Bill Vlahos stole $17.5 million from 71 horse racing punters through an elaborate scam involving a fictional formula for winning big and a made-up international betting expert called “Maxwell”.
The 56-year-old blew his money on business class flights, glitzy hotels, fancy cars and a jacuzzi, with no money ever returned to his victims.
But the high life is over for Vlahos, who on Friday faced the Victorian County Court and was jailed for a total of nine years.
The former counsellor-turned-scammer had pleaded guilty to two counts of obtaining financial advantage by deception after stealing $17.5 million from 2008 to 2013.
Vlahos’s victims thought they were cashing in on races in Melbourne and Sydney through his punting club The Edge, which involved him sending out bi-weekly emails with meaningless betting sheets.
One punter believed he was making a 33.5 per cent return on investment.
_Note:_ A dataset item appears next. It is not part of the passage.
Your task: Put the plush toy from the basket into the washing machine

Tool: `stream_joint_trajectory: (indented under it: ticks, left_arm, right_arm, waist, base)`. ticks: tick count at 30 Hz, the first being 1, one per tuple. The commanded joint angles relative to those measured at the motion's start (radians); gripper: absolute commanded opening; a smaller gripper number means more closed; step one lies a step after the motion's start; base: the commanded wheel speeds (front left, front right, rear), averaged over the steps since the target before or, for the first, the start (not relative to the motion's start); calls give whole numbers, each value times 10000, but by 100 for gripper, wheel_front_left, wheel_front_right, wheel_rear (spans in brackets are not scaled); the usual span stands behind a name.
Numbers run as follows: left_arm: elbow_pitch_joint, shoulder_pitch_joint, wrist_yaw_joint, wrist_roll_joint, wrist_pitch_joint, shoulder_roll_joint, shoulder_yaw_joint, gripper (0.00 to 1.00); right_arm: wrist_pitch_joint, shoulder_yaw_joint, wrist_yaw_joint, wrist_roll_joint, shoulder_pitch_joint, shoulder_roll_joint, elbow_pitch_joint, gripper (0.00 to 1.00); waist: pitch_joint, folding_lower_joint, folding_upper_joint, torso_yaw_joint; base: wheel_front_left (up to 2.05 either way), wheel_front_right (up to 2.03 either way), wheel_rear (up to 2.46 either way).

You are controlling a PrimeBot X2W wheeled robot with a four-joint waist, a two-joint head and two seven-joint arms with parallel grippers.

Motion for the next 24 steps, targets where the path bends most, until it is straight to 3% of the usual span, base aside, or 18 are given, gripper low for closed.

Another man poured $800,000 into the scheme. And when it all unravelled, he was forced to sell the family home to pay off his debts.
Judge Douglas Trapnell said Vlahos had effectively been running a Ponzi scheme, with money from new punters either consumed by the father-of-two or used to pay off people who had previously invested in the “fictional” betting system.
He also invented an international betting agent called Daniel Maxwell, whom he referred to as “Max” or “Maxwell”, to help ease any of the concerns his potential victims might have had.